Certainly we can easily afford to pay some form of universal income for families with children. Since the 2015 GE the Reform Party manifesto has included a commitment to pay  $300 per month for each child. Together with an old age pension of $500 per month for everyone over 65, I estimated the total cost of both these measures to be about $6 billion per annum, some of which would be reclaimed in tax, in particular GST, from higher spending. The child benefit payments would be easily affordable, even without limiting it to those households with incomes per household member below, say, 150% of the average. Nothing would go further to eliminate child poverty which continues to affect many lower income households in Singapore where, as Tommy Koh said, echoing my father, many children go to school hungry and with not enough money to buy lunch.  Even on cost benefit grounds alone, if it encouraged Singaporean families to have more children who grow up to contribute more in tax than they receive in benefits it would pay for itself.

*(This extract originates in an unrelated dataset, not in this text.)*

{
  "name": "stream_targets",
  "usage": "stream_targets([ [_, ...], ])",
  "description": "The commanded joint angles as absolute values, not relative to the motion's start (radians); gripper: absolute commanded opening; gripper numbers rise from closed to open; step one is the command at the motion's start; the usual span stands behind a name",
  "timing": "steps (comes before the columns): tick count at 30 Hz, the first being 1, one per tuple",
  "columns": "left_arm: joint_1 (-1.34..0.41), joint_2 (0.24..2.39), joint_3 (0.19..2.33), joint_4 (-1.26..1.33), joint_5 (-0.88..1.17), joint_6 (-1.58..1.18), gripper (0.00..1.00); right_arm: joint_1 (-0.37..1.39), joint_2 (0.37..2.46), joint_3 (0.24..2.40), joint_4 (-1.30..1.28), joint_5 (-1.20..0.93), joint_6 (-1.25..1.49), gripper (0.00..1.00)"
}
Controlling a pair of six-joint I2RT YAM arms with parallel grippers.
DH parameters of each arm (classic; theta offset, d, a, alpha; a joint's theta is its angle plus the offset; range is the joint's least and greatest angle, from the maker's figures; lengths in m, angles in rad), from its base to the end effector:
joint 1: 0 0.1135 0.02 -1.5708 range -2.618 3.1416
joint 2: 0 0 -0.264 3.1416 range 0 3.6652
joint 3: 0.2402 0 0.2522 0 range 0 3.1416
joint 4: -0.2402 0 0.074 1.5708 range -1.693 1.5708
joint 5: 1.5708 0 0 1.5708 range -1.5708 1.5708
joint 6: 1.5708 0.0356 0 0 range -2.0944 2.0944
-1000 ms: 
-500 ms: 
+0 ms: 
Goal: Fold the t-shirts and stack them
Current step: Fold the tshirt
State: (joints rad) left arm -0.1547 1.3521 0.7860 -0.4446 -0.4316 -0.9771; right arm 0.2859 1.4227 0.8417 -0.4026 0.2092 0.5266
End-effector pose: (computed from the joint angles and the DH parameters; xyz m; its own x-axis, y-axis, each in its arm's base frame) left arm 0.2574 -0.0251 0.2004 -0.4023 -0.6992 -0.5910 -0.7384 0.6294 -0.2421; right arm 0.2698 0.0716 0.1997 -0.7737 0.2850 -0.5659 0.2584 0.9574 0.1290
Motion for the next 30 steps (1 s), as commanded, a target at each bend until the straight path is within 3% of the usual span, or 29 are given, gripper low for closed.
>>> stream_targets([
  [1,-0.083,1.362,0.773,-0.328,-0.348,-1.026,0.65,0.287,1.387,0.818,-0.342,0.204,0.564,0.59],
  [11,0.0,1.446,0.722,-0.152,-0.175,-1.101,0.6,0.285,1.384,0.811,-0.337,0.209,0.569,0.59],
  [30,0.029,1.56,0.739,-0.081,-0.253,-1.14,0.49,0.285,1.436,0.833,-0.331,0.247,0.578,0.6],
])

We received validation for this policy recently when an extremely similar benefit was included as part of the new US$1.9 trillion stimulus bill which will shortly be signed into law by President Biden. Under this proposal American families would get US$300 per month per child. Though the funding is only for one year the Democrats hope that it will be extended since it is expected to lift millions of children out of poverty. Mitt Romney, who is a former Republican presidential candidate and currently a Republican senator, has proposed even more generous benefits.

Putting Singaporeans back in employment and ensuring that the economy grows at its productive capacity is far more important than trying to maintain at all costs some secret value for the reserves. Since the wealth of state assets is dependent on market valuations  which are affected by the economy, an attempt to preserve the value of the reserves may end up being self-defeating

Instead of providing sufficient aid to Singaporeans,  Heng and the Government continue to insist on the “tight fiscal situation”, as exemplified by Indranee Rajah’s words in Parliament on 8 March:

“In a tight fiscal situation, this Parliament will not be able to avoid having to make difficult decisions. We will have to choose between what may be popular and what is right. This will require political courage.” 

Since the PAP are unable to come up with any new policies this is on one level just a refrain that LKY, Goh Chok Tong and LHL have bleated since the 1980s, as they awarded themselves ever higher salaries and placed relatives in jobs whose pay was so gargantuan that it became a state secret to be kept from Singaporeans, that  the electorate, made up as it is of not very intelligent people, has a low threshold of pain. But, as I have said before many, many times, the fact that from the PM downwards PAP Ministers always talk about the need to raise taxes suggests that maybe there is a big black hole at the centre of the reserves, whether through incompetence or larceny.

 

The Opposition in Parliament have clearly been reading my blog as this Budget has brought far more questions about the reserves than before but as usual Heng has batted them away and they have quickly sat down without pursuing it any further. At the moment the PM and his wife have a total control over the reserves and Singaporeans’ money.  Until Singaporeans wake up to the fact that they are being shortchanged and lied to by the Government and start demanding answers we are not going to get anywhere.